Après l'avènement de l'ordinateur central dans les années 1940, il a fallu moins de deux décennies pour que les ordinateurs dépassent les limites de la recherche et du développement militaire pour devenir une plate-forme largement utilisée pour l'expérimentation artistique. À la fin des années 1950, des instituts de recherche d'entreprise comme Bell Labs et la RAND Corporation ont commencé à étudier la capacité de la machine à créer de l'art et de la musique, et les ingénieurs ont d'abord orchestré la réalisation de ces œuvres. En 1963, deux ans avant que tout ce qui est appelé « art informatique » n'apparaisse dans les galeries, la revue spécialisée Ordinateurs et automatisation a organisé son premier « Concours d'art informatique ». Le jury a décerné le premier prix à Splatter Diagram , un graphique fractal généré par ordinateur représentant un objectif d’appareil photo brisé, créé par les laboratoires de recherche balistique de l’armée américaine. Dans les premières années de l’art informatique, il était donc impossible de dissocier même les utilisations les plus expérimentales des technologies informatiques de leur association avec ce que l’historien des sciences Peter Galison a appelé « les sciences manichéennes » du commandement et du contrôle militarisés.¹
Les ordinateurs ont d’abord été développés pour exécuter les calculs complexes qui faisaient de plus en plus partie de la guerre moderne : trajectoires balistiques, cryptographie, modélisation spéculative pour tester virtuellement la bombe atomique. La création et la maintenance de ces machines, alors immenses et peu maniables, nécessitaient des conglomérats tentaculaires bénéficiant de financements publics et privés, la RAND et les laboratoires de recherche balistique de l’armée américaine étant deux des exemples les plus marquants. Les interactions entre les entreprises, l’armée et les universités ont rendu les ordinateurs possibles et ont joué un rôle déterminant dans leur utilisation future. Ce n’est pas un hasard si les « pépins » qui se produisaient dans les laboratoires balistiques ont été appelés « art informatique », ni si des entreprises comme la RAND ont lancé des programmes artistiques. Ces organisations avaient intérêt à favoriser un programme de recherche de grande envergure. Elles ont compris que les résultats innovants et sans précédent pourraient, d’une manière imprévisible mais extrêmement rentable, être exploités pour assurer un avantage concurrentiel dans l’un des nombreux domaines où les ordinateurs commençaient à s’imposer.

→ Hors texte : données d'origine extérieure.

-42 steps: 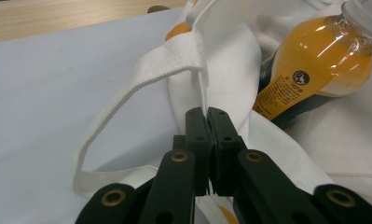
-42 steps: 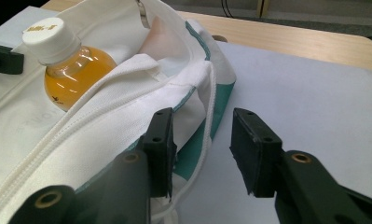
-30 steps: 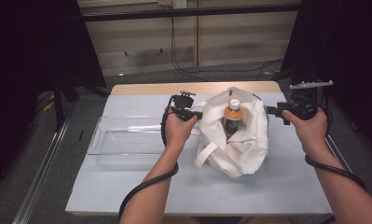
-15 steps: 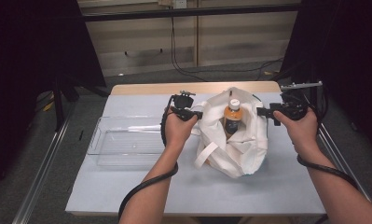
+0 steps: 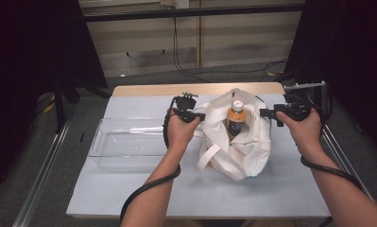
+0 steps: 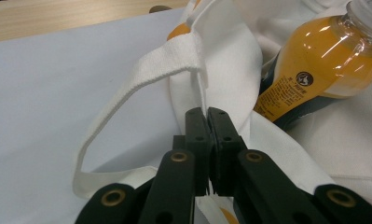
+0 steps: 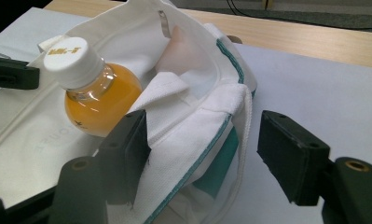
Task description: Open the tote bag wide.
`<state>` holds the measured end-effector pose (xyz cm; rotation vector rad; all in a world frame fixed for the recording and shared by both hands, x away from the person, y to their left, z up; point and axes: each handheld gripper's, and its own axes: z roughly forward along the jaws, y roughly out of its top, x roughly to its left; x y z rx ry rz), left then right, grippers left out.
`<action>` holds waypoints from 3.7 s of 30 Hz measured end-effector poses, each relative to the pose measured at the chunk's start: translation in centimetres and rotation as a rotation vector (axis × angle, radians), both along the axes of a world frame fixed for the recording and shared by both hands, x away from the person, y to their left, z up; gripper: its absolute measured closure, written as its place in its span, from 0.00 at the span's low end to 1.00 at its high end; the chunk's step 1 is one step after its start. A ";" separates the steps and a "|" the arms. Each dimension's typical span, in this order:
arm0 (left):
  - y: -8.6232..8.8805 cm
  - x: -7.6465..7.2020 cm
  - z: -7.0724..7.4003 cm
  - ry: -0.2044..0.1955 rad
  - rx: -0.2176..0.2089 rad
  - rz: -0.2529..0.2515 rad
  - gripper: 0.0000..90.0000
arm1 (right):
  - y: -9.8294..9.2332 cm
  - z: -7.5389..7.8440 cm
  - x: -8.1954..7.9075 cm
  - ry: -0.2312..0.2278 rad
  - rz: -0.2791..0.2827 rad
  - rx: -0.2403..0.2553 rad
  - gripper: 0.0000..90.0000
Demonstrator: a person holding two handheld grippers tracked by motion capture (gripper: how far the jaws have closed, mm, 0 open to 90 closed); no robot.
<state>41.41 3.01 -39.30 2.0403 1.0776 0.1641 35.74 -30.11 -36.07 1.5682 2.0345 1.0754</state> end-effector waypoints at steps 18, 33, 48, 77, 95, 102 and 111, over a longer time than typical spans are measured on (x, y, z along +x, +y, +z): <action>-0.1 0.1 0.2 0.003 0.005 -0.006 0.98 | -0.3 0.5 0.4 0.019 -0.038 0.025 0.27; -0.2 0.1 0.2 0.000 0.014 -0.008 0.97 | 1.2 -0.6 0.6 0.074 0.021 0.046 0.32; -0.2 0.4 -0.3 0.002 0.023 0.005 0.98 | 0.4 -2.7 -0.1 0.066 0.051 -0.069 0.97; 1.4 0.3 -1.7 -0.010 0.094 0.047 0.99 | -1.2 -4.9 -0.4 0.113 -0.002 -0.081 0.99; 1.7 0.2 -2.4 0.009 0.068 0.056 0.99 | -1.7 -6.6 -0.6 0.127 -0.012 -0.079 0.99; 1.6 0.2 -2.8 0.013 0.072 0.055 0.99 | -1.7 -6.9 -0.7 0.118 -0.011 -0.076 0.99; 1.4 0.1 -3.5 0.026 0.074 0.054 0.98 | -1.8 -7.5 -0.7 0.116 -0.012 -0.067 0.99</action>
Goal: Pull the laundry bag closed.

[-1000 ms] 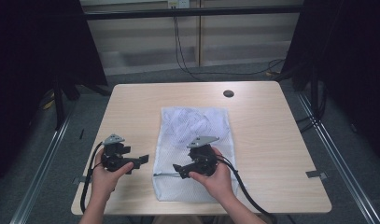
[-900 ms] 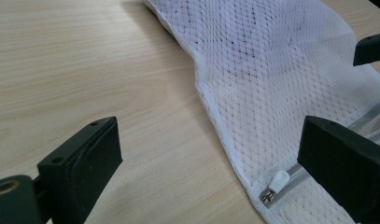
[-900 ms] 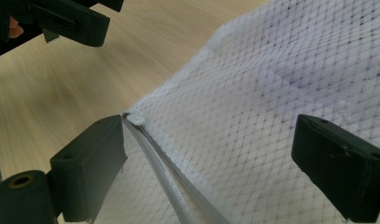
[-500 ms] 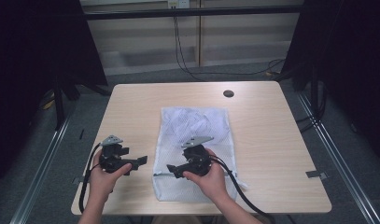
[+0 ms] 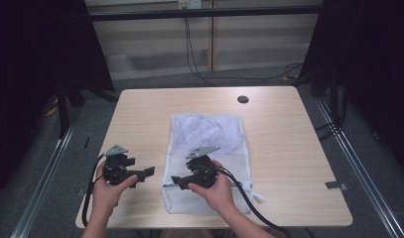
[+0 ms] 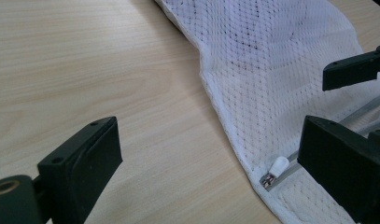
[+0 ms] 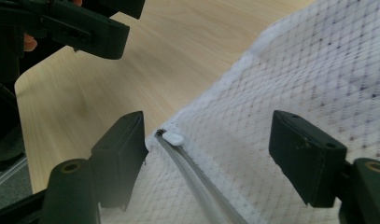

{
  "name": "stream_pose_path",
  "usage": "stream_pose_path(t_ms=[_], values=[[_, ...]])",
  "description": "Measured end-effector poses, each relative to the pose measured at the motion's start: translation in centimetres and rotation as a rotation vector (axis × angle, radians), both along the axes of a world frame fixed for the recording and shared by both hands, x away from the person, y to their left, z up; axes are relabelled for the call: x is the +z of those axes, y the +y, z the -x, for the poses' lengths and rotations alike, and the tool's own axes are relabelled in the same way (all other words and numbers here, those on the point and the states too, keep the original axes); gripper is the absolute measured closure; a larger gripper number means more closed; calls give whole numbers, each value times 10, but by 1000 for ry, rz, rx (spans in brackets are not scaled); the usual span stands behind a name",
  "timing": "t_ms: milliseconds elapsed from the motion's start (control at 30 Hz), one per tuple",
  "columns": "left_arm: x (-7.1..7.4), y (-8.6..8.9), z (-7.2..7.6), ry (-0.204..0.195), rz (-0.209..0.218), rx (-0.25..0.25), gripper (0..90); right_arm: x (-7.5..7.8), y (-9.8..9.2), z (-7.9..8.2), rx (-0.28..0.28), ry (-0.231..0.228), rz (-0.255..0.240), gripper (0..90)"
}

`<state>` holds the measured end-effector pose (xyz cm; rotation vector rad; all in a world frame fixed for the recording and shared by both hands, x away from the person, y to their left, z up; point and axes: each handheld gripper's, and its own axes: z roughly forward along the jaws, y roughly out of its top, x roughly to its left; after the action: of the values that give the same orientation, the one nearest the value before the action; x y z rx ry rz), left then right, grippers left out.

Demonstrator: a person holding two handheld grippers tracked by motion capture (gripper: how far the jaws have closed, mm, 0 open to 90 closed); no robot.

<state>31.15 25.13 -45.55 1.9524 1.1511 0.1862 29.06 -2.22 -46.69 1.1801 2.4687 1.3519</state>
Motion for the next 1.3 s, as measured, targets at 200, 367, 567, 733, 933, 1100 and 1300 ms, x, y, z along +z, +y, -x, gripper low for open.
stream_pose_path(t_ms=[200,367,567,733,933,1100,1300], values=[[0,0,0,2,-1,-2,58,-2,4,1,5,12,-37,391],[0,0,0,4,4,-5,58,-3,8,1,19,45,-67,472],[0,0,0,6,10,-3,59,-9,14,-1,22,59,-74,547],[-1,0,-1,12,9,-10,59,-13,16,-2,12,113,-66,567],[0,2,-1,15,20,-13,64,-20,21,-3,-28,209,-102,653],[-1,3,-1,20,22,-16,64,-23,24,-5,-43,227,-95,694],[-1,3,-1,20,19,-13,64,-27,26,-6,-50,246,-94,708]])
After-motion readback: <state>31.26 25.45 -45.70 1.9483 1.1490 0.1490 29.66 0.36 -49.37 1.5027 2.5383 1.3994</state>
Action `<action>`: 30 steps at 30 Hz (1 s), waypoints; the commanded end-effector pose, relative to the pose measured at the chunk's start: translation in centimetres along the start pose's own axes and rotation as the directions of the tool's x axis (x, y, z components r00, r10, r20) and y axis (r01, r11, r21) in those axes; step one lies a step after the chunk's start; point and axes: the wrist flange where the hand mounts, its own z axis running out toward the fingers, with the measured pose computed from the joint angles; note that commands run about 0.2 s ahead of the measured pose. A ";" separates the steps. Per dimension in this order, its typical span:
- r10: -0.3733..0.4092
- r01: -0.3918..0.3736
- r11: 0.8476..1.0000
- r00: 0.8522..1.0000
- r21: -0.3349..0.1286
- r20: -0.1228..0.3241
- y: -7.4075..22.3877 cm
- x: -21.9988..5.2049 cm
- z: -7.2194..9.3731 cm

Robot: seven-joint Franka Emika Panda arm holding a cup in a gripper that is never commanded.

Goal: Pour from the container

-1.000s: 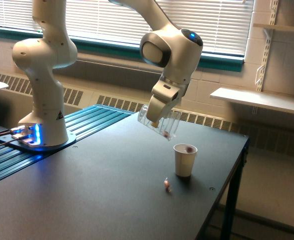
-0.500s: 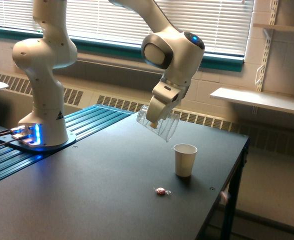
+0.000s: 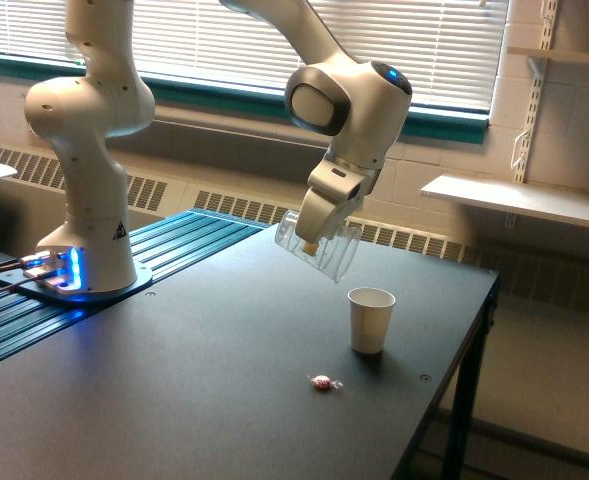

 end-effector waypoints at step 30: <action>-0.335 0.277 0.852 0.940 -0.444 -0.056 -0.2 -9.1 16.9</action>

Il est important de noter que les ordinateurs ont continué à faire leur chemin dans l’art et la culture, non pas en dépit de leur intrication avec le complexe de recherche militaro-industrielle, mais à cause de celui-ci. Les œuvres d’art, les expositions, les actions et les textes qui composent l’histoire des débuts de l’art génératif étaient destinés non seulement à intégrer les ordinateurs dans la création artistique, mais aussi à réimaginer l’action politique des artistes et des œuvres d’art. En d’autres termes, l’art génératif était lié à une compréhension générative du rôle politique de l’art.